Summer is just around the corner and with the change in season parents can start to look forward to long days spent lounging at the pool or at the beach, while their kids run around aimlessly without a care in the world. After a long day of relaxing you head home, throw something delicious on the grill, and eat off of paper plates so there is nothing to clean up. You spend the rest of the evening enjoying a cool beverage while watching fireflies and listening to the crickets chirp as you watch the final moments of daylight slip away. Then you wake up from that lovely dream and realize summer is just around the corner, you will need to work all summer, and you had better find something for the kids to do all day. It’s time to start looking for summer camps, and there is no shortage of camps out there; sport camps, dance camps, horseback riding camps. Is that a brochure for kickball camp? But the age old question when looking at camp is, when is my child ready for sleepover camp?
The experience of sleepover camp can be very rewarding; as children develop into adolescence the need to separate from parents is an integral part of development. Sleepover camp provides children and preteens the opportunity to live on their own, develop relationships on their own, and experience a rare sense of true freedom. Sleepover camp is an exercise in self-reliance and social learning. Campers live in groups usually with people they have just met. They learn about group decision making, working together and getting along with others. Most children find sleepover camp to be one of the most memorable and best experiences of their childhood.
Here are a few simple signs that can tell you if your child is ready for sleepover camp:
Your child has expressed interest in going away to camp.
Many times a child will hear from a sibling or peer at school about their experience at sleepover camp and will inquire as to whether this would be an option for him or her. Typically, if a child is showing this kind of interest they are ready to go, however it is always a good idea to explain to your child what the experience will entail. You want to make sure you explain the experience in a positive way but don’t assume that your child completely understands the camp experience from what they heard from a peer or sibling.
Your child is able to spend long periods away from you without getting upset.
If your child has spent nights away from you at a friend’s home or with relatives, this may be a good sign that your child is ready for sleepover camp. Children who are relatively self-reliant, confident, and comfortable in new surroundings will usually be happy at camp.
Your child gets along well with peers.
It is safe to assume that your child’s behaviors at home will likely follow them to camp. If they have difficulty getting along with others or listening to authority figures it is probable these types of behaviors will occur at camp as well. Being able to get along with others is central to a rewarding experience at camp. Children will be living together in close proximity If your child has issues with getting along with others outside of camp, it is possible these behaviors could be exacerbated at camp when there is little to no time away from other campers.
Your child is able to follow directions from leaders.
Often time children believe that camp is free reign to do whatever they want. It is important that they understand that listening to counselors and group leaders is necessary in order to be given the opportunity to be away from home. This is not just for safety reasons, but to have the most rewarding experience while at camp. If you are concerned about your child’s ability to follow directions and listen to authority (even when this is sometimes from someone who is only a few years old then he or she), you may want to reconsider this option, or discuss this with the camp director before you make a final decision.
You are ready as a parent to let your child go.
Children can pick up the most subtle emotions of their parents, so if you are feeling that you are not ready to let your child go it may be wise for you to explore this on your own first. Make sure that you are prepared to be away from your child and that you are comfortable with his or her care being the responsibility of others. Nothing will turn a child off quicker to camp then the negative energy you as parents, will give off if you are not prepared to have your child away from you. Remind yourself that camps have been around for generations and that camp professionals have been helping children separate and become more independent for years. Camps may say they teach swimming or arts and crafts, but what they really teach is self-reliance and resilience; coping skills your child will use for life.
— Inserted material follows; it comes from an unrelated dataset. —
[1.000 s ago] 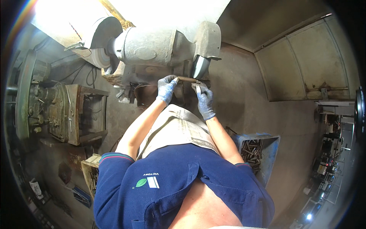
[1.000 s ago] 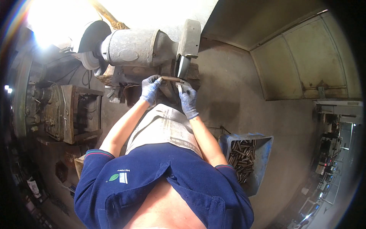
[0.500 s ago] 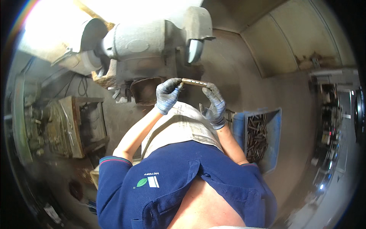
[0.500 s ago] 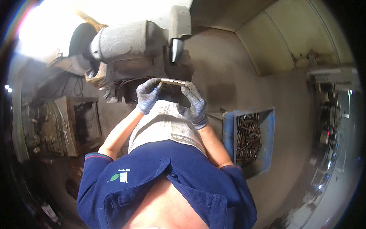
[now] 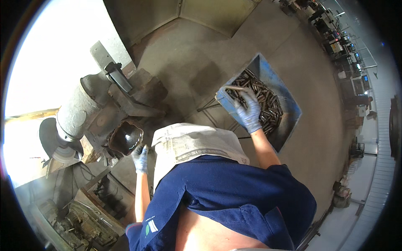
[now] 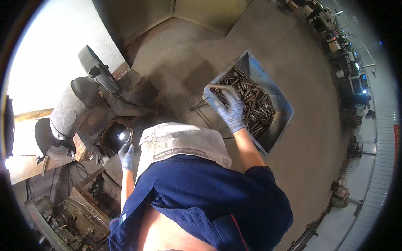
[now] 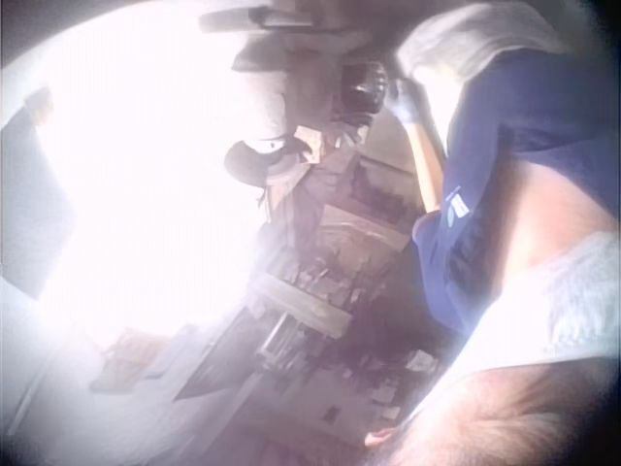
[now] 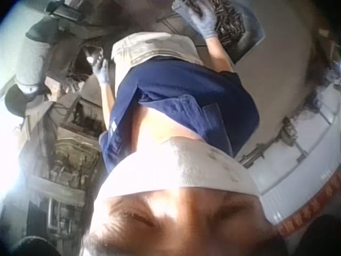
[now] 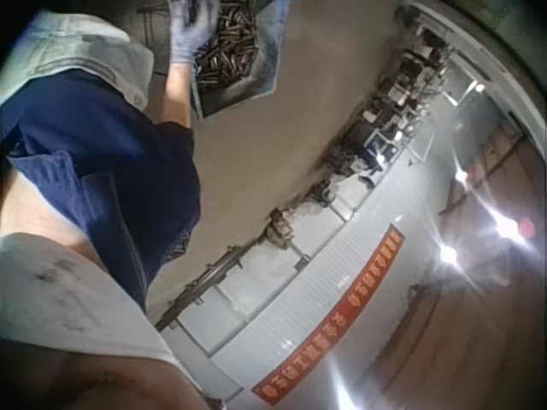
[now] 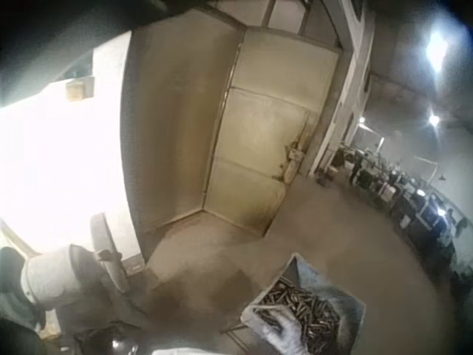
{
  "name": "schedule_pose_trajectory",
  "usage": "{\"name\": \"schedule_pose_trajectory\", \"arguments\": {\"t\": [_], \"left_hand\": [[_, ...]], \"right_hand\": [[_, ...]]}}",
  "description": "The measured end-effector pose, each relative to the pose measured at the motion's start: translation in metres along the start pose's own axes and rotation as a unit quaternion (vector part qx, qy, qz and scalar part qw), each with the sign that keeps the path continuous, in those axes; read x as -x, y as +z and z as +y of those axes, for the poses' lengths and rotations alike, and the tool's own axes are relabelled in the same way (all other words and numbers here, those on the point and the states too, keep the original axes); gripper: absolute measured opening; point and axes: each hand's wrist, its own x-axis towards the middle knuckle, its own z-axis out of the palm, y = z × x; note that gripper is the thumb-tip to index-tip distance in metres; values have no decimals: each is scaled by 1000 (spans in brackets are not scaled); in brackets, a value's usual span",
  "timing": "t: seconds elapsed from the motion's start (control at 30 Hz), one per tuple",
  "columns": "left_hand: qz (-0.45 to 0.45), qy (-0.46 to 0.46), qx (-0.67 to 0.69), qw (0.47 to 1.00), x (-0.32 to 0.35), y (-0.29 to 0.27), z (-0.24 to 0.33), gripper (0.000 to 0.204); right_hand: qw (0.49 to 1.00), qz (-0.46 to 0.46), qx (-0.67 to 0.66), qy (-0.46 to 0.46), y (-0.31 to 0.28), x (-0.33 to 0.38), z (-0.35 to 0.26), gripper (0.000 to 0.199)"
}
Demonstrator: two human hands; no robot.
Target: The person picks up metal pipes one at a time from a large bin and smooths the edges of each pipe using a bench grinder before placing it into another container.
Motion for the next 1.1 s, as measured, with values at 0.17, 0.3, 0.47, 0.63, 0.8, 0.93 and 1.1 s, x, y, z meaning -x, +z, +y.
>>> {"name": "schedule_pose_trajectory", "arguments": {"t": [0.17,0.3,0.47,0.63,0.8,0.93,1.1], "left_hand": [[-39,-108,-91,989,43,1,-28,13],[-71,-75,-209,972,55,22,35,14],[42,-24,-295,954,97,-11,41,26],[264,-113,-314,905,210,-42,91,28],[638,-84,-66,762,389,-68,83,15],[738,-89,132,656,475,-93,-18,21],[621,-307,-91,716,461,-123,-77,39]], "right_hand": [[982,-96,91,135,-16,-14,29,41],[953,-213,-176,127,45,-21,-3,30],[829,-457,-322,-14,150,7,-96,14],[687,-640,-343,16,179,15,-135,19],[661,-703,-261,-6,173,12,-160,15],[643,-725,-240,-61,204,29,-165,25],[631,-727,-258,-78,215,57,-180,22]]}}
Figuring out the right time for your child to attend sleepover camp can be tricky, but paying attention to the signs that everyone in the family is ready may help make this process easier. Remember, even if your child is ready, there may still be some initial homesickness. Don’t assume that you have made a mistake; any initial trepidation will usually be assuaged as your child becomes entrenched in camp life. Camp is another opportunity that will help your child to continue to develop and grow as they mature into young adulthood.
References:
5 Signs Your Child is Ready for Sleep Away Camp www.metrofamilymagazine.com
Getting Your Child Ready for Camp www.pbs.org
Is My Child Ready for Sleep Away Camp www.thecampconnection.com
Ready for Overnight Camp? www.metrokids.com
When is a Child Ready for Overnight Camp? www.washingtonpost.com
Sarah is a Connecticut Licensed Clinical Social Worker with 20 years of experience working the mental health field. She is currently employed as a Behavioral Health Clinical Care Manager in Connecticut working to assure that Anthem members receive the highest quality care in the most appropriate setting.